The Base Station provides the desired frame speed, and PUB calculates the best compression ratio to be used to deliver the image. The compression ratio is calculated as a function of the Memory Size used by the quantization table, the Frame Speed required by the Base Station, and the quantization table itself. There are five quantization tables available in the IP core, from lossless at 2x to lossy at 60x. According to the Jpeg 2000 CODEC Data Sheet, the best results are obtained by using a tile size of  $256 \times 256$ , precinct size of  $128 \times 128$ , and code-block size of  $64 \times 64$ . This corresponds to a memory of 140K. The idea is not to use the dynamic reconfigurability capabilities of the FPGA and, as a consequence, the Memory Size parameter in the following equations is to be fixed in 140K.

| Compression Ratio $1 = f(Quantization Table 1, Frame Speed Required by Base$         |
|--------------------------------------------------------------------------------------|
| Station, Memory Size)                                                                |
| Compression Ratio $2 = f$ (Quantization Table 2, <u>Frame Speed Required by Base</u> |
| Station, Memory Size)                                                                |
| Compression Ratio $3 = f$ (Quantization Table 3, Frame Speed Required by Base        |
| Station, Memory Size)                                                                |
| Compression Ratio $4 = f$ (Quantization Table 4, <u>Frame Speed Required by Base</u> |
| Station, Memory Size)                                                                |
| Compression Ratio $5 = f$ (Quantization Table 5, <u>Frame Speed Required by Base</u> |
| Station, Memory Size)                                                                |

The Jpeg 2000 CODEC Unit programs the Jpeg 2000 IP core to use the quantization table that will provide the lowest compression ratio (better image quality), for the same frame speed. This strategy for compression ratio selection needs a deeper investigation.
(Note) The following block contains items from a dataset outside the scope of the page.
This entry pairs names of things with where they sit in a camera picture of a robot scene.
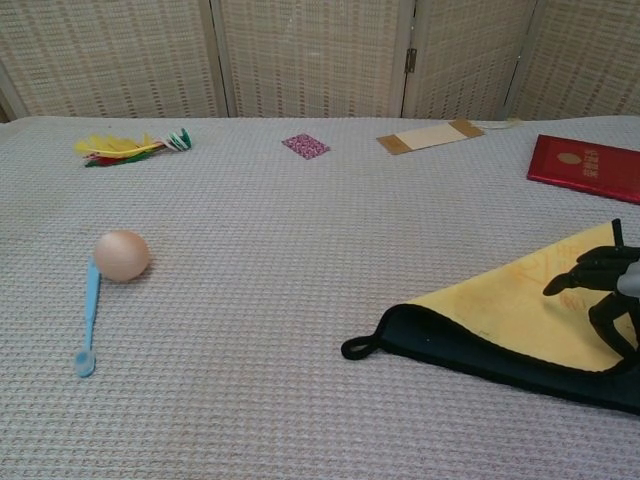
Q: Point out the brown egg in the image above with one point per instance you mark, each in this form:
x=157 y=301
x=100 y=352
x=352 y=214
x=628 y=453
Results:
x=121 y=255

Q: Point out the grey waffle table cloth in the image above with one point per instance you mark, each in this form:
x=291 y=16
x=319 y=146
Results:
x=250 y=300

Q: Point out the dark green yellow cloth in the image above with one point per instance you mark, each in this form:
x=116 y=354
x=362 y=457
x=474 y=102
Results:
x=500 y=320

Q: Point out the brass screen hinge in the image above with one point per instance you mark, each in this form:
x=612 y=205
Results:
x=411 y=61

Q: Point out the colourful feather shuttlecock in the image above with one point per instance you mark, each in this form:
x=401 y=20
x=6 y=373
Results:
x=125 y=148

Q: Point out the woven folding screen panel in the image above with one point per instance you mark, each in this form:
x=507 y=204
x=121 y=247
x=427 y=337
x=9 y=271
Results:
x=585 y=55
x=315 y=55
x=465 y=55
x=110 y=55

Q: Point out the pink patterned card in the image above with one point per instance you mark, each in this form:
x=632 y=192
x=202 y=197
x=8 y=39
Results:
x=306 y=145

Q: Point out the red booklet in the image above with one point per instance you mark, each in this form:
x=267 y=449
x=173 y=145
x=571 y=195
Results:
x=585 y=165

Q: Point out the light blue spoon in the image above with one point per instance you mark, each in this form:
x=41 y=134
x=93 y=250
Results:
x=91 y=310

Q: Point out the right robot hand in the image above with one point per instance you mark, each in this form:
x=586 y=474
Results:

#### 4.6. Output Stream Unit

The design of the Output Unit, as well as the Tiller Unit, cannot be fully accomplished without further information about the JPEG 2000 IP core to be used. A vital piece of information related to the IP core is the input and output bandwidths. This piece of information is known for the IP cores investigated, when considering the use of only one core in the design. However, in order to increase the system performance, the core will be replicated to process the tiles of the input image in parallel. As the Tiller Unit has not been designed yet, at the moment it is not possible to define the number of cores to be used in parallel and, consequently, the output bandwidth of the JPEG 2000 CODEC Unit.